Following a busy few weeks and the need to ‘be still’, I spent the morning in contemplation enjoying “sacred time”. As is my usual custom I updated my web-page Personal Edification through Prayer”. On this page I provide a way for busy individuals to spend quality in time meditation and prayer. Each week I select various readings and I make use of them myself [leading by example]. For my personal Lectio Divinia I read Isaiah 64:1-9. The verses 8-9 spoke to me as I realised that the season of Advent or as the Oxford Dictionary says ‘the arrival of a new person or thing’ is meant to usher in a new beginning, in other words allow for a chance to start life afresh.
Unfortunately many of us get caught up in the world’s definition of the season and we forget the awesome sacrifice made for us by our Father. In order that we might have a second chance he sent HIS only son to redeem and reclaim us, if you will, taking us our of darkness into glorious light.
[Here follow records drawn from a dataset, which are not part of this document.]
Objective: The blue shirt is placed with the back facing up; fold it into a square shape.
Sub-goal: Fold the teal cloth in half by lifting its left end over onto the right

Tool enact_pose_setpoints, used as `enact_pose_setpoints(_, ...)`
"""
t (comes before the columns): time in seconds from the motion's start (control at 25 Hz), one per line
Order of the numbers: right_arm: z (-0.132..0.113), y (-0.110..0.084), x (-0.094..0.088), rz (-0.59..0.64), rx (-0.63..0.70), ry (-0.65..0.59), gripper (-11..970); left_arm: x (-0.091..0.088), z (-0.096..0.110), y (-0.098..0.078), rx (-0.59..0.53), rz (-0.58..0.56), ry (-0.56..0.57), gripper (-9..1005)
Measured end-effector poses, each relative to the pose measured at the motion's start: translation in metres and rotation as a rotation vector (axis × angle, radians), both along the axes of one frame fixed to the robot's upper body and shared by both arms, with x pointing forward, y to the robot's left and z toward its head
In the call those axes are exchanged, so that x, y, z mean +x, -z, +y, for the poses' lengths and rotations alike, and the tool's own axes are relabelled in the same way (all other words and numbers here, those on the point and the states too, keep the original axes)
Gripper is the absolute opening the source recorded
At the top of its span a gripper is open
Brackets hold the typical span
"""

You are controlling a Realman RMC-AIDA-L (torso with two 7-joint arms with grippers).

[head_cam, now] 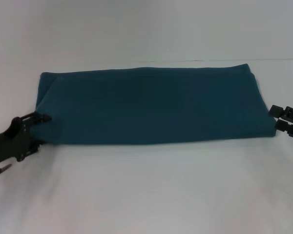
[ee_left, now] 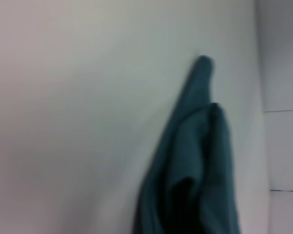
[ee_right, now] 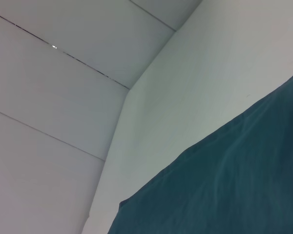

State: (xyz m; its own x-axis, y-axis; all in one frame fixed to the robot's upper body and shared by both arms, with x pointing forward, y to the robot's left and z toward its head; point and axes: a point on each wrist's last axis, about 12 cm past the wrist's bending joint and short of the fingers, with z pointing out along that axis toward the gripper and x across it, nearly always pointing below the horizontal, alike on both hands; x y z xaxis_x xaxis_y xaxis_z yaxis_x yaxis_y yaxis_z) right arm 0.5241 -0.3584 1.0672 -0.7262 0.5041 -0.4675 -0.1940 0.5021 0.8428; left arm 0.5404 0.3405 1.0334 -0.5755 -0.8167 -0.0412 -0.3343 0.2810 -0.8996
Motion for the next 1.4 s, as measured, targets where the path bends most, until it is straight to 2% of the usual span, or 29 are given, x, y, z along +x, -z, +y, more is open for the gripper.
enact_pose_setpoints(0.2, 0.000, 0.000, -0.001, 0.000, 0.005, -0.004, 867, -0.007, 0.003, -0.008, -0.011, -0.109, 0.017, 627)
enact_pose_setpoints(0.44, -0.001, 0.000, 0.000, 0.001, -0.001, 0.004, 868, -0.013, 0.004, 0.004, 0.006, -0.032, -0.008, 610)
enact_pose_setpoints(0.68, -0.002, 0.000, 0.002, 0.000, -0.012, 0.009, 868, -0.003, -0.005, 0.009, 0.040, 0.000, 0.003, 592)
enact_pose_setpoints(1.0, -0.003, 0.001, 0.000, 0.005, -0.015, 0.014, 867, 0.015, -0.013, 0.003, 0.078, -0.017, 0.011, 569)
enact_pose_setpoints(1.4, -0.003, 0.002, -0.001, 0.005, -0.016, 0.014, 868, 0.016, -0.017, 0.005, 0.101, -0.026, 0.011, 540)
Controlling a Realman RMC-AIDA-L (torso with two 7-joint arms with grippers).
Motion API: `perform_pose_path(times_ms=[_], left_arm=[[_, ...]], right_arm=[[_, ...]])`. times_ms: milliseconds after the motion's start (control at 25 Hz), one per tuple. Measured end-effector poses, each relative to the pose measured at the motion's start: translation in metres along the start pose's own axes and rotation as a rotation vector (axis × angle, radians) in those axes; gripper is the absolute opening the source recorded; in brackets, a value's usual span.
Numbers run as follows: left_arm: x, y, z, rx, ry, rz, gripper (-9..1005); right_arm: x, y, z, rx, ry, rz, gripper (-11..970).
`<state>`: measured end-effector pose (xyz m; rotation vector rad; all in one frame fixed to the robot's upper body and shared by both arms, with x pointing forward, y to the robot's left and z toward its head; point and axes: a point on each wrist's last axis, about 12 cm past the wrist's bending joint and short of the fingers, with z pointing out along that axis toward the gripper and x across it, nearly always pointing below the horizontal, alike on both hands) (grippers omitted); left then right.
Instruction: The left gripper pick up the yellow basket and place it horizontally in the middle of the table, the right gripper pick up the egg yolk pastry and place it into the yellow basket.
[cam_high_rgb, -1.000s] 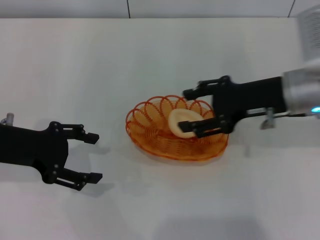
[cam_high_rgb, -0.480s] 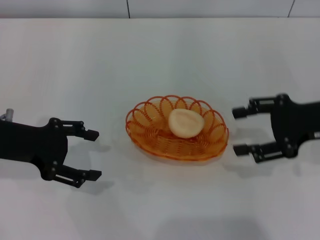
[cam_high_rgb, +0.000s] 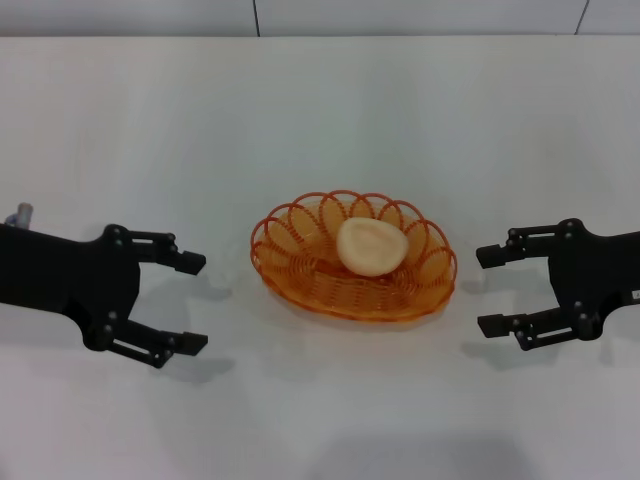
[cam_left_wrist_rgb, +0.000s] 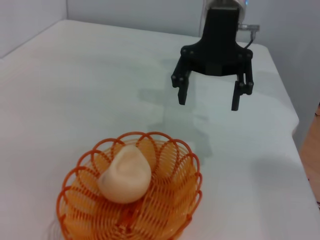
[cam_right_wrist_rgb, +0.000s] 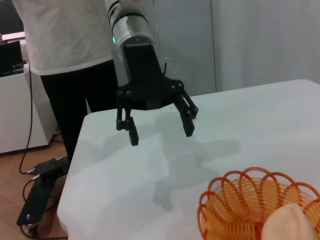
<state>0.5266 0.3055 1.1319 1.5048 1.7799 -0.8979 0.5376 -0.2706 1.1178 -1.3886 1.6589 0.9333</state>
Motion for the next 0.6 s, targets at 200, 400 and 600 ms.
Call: perform_pose_path(times_ms=[200,400,600], left_arm=[[-0.0006,0.0010,-0.0018,-0.005,-0.002,-0.001,890],[-0.0012,0.0014,-0.0011,-0.001,0.003,0.001,890],[-0.0021,0.0021,-0.0003,0.002,0.008,0.004,890]], right_arm=[[0.0008,-0.0003,-0.0020,-0.006,0.004,0.006,769],[0.0005,-0.0010,-0.0019,-0.003,0.005,0.006,769],[0.0004,-0.0012,-0.0018,-0.003,0.005,0.005,769]])
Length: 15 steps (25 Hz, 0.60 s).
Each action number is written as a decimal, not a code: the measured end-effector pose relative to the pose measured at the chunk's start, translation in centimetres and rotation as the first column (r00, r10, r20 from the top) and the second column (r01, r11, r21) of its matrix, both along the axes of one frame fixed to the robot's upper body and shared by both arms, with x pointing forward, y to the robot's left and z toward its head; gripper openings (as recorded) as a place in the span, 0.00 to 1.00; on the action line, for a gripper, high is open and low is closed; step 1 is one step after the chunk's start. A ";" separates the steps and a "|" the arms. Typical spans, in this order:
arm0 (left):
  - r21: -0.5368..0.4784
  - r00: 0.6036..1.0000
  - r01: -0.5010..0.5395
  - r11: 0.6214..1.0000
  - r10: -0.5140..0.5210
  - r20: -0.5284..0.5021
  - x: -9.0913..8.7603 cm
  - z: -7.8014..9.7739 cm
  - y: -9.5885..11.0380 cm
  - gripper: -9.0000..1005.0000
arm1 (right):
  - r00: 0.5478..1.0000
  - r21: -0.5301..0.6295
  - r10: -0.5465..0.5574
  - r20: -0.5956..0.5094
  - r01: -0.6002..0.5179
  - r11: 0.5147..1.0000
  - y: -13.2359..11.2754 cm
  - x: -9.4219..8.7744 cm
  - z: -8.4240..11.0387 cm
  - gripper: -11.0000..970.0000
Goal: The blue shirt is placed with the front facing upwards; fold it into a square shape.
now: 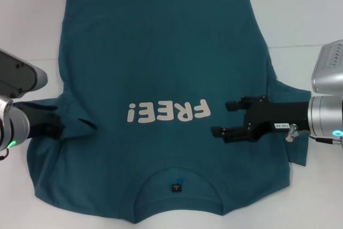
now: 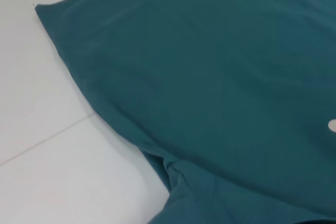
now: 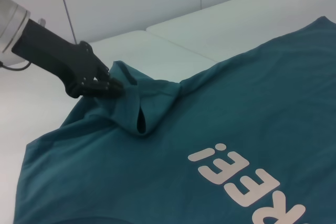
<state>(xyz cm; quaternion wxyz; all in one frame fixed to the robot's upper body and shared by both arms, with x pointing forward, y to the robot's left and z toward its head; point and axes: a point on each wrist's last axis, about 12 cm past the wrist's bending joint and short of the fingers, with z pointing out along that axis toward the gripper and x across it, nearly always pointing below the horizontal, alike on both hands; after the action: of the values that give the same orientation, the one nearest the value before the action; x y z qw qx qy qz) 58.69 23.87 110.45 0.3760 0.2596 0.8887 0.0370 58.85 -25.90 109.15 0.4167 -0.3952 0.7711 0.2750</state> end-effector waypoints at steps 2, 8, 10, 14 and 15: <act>0.000 1.000 0.003 1.000 -0.003 0.003 0.0 0.2 -0.1 0.13 | 1.000 -0.001 0.001 0.001 -0.001 1.000 0.0 0.1 0.0 0.94; 0.001 1.000 0.011 1.000 -0.011 -0.007 -0.2 0.5 -0.2 0.06 | 1.000 -0.004 0.001 0.003 -0.001 1.000 -0.1 0.1 0.1 0.94; 0.002 1.000 0.014 1.000 -0.014 -0.008 -0.3 0.6 -0.3 0.04 | 1.000 -0.004 0.000 0.004 0.000 1.000 -0.1 0.1 0.1 0.94; 0.001 1.000 0.023 1.000 -0.023 0.009 -0.7 1.2 -0.5 0.03 | 1.000 -0.006 -0.007 0.004 0.007 1.000 -0.2 0.1 0.1 0.94; 0.000 0.999 0.029 1.000 -0.029 0.016 -0.8 1.5 -0.6 0.03 | 1.000 -0.006 -0.010 0.004 0.010 1.000 -0.2 0.1 0.0 0.94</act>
<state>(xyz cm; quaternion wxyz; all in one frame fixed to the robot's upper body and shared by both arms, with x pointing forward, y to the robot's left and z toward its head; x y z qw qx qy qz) 57.88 23.26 111.91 0.3835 0.2723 0.8818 0.0336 58.98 -26.12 109.20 0.4185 -0.3932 0.7729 0.2699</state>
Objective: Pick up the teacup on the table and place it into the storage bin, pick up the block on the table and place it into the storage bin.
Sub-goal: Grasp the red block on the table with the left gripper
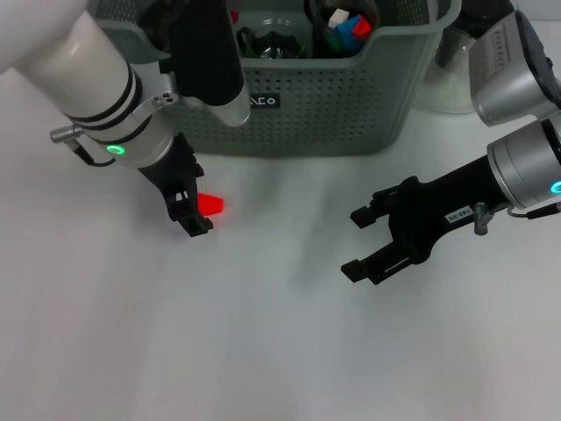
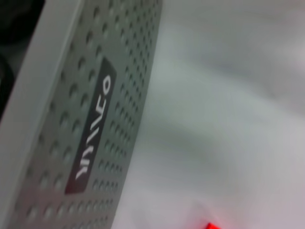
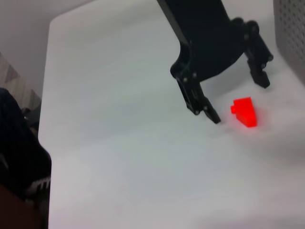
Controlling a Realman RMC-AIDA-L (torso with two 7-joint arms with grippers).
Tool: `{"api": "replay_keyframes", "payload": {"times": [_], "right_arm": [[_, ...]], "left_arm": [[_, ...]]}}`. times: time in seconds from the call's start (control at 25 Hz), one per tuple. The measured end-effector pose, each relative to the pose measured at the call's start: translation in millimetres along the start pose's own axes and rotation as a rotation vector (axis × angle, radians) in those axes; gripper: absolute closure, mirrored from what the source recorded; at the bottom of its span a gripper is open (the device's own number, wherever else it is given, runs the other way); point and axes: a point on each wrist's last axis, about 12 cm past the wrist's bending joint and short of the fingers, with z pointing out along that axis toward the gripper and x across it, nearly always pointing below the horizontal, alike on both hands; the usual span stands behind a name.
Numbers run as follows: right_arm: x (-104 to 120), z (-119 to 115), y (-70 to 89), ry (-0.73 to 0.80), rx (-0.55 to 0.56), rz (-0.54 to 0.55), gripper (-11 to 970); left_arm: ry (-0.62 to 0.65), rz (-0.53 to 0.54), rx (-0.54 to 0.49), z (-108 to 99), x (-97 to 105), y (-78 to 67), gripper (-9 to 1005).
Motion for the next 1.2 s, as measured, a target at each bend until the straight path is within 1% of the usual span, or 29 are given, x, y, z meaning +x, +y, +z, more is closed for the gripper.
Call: {"api": "replay_keyframes", "payload": {"times": [0.4, 0.76, 1.2], "right_arm": [[0.4, 3.0, 0.2, 0.007, -0.001, 0.013, 10], [1.3, 3.3, -0.6, 0.006, 0.004, 0.017, 10], [1.2, 3.5, -0.7, 0.006, 0.004, 0.017, 9]], "left_arm": [[0.028, 0.071, -0.015, 1.2, -6.9, 5.9, 183], [0.034, 0.088, -0.004, 9.2, -7.9, 4.6, 187], [0.036, 0.098, -0.006, 17.0, -2.9, 5.3, 370]]}}
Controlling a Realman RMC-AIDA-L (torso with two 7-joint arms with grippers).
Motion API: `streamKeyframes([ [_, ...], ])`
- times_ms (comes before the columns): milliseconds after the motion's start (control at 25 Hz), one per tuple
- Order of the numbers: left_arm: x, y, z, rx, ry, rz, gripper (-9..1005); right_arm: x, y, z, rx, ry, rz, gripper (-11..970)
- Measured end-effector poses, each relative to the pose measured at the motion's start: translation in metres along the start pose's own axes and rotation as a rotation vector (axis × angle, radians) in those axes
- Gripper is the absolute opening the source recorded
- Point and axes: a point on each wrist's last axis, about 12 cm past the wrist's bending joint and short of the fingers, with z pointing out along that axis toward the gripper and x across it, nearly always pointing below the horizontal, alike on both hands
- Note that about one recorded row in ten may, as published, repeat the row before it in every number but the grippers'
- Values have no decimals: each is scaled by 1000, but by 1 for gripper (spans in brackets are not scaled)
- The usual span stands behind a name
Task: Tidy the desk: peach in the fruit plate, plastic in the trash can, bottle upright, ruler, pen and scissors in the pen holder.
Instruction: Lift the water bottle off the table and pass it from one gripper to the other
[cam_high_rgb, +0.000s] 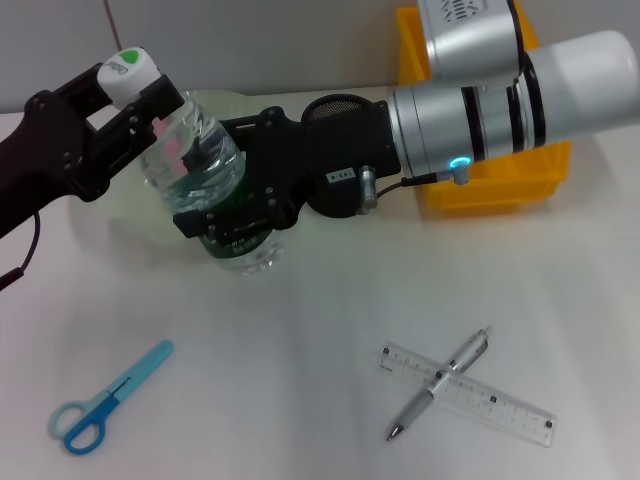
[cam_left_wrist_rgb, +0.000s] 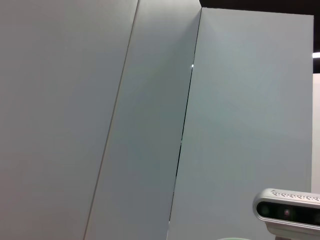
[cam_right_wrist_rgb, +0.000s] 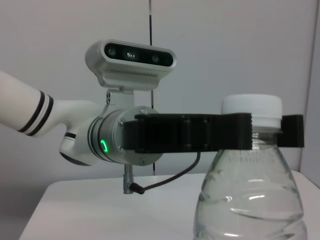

The scripture passage became so clear!! It caused me to think of another passage in Isaiah, 43:25 in which we are told that our Father blots out our transgressions and remembers our sins no more. Actually it begins in the first chapter of this book [which I love] in verse 18 where we are invited to meet with the Lord and again be told that though our sins are as scarlet, they shall be white as snow.
Before I go any further, I should mention that in the Anglo and Roman Catholic churches the season of Advent is celebrated and therefore unlike others we do not yet begin to sing the traditional Christmas hymns until the morning of Christmas. Instead Advent is for us a time of preparation to meet the coming Saviour. Just as we prepare to host a guest coming to visit so we prepare for the Advent of Christ. What we must however do is come to the place where we stopping looking at the “babe in the manger” and instead look at the man JESUS as King of Kings and Lord of Lords.
Perhaps this is why this particular passage has spoken to me, as a confirmation that I’m still a work in progress no matter how much I have accomplished by way of ministry to others, I am still in need of forgiveness and to go to God with humility and ask for it. I love the hymns selected for the season and one in particular seems to complement the scripture reading: –
On Jordan’s bank the Baptist’s cry
Announces that the Lord is nigh;
Awake, and hearken, for HE brings
Glad tidings of the King of Kings.
Then cleansed be very breast from sin;
Make straight the way for GOD within;
Prepare we in our hearts a home,
Where such a mighty Guest may come.
For Thou art our Salvation, Lord,
Our Refuge, and our great Reward;
Without Thy grace we waste away,
Like flowers that whither and decay.
To heal the sick stretch Thine Hand,
And bid the fallen sinner stand;
Shine forth, and let Thy light restore
Earth’s own true loveliness once more.
All praise, Eternal Son, to Thee
Whose Advent doth Thy people free,
Whom with the Father we adore
And Holy Ghost for evermore.
I pray that as you read this message it will spark a ‘new thing’ in you and that the arrival of the Lord will the beginning of new miracles in your life and mine.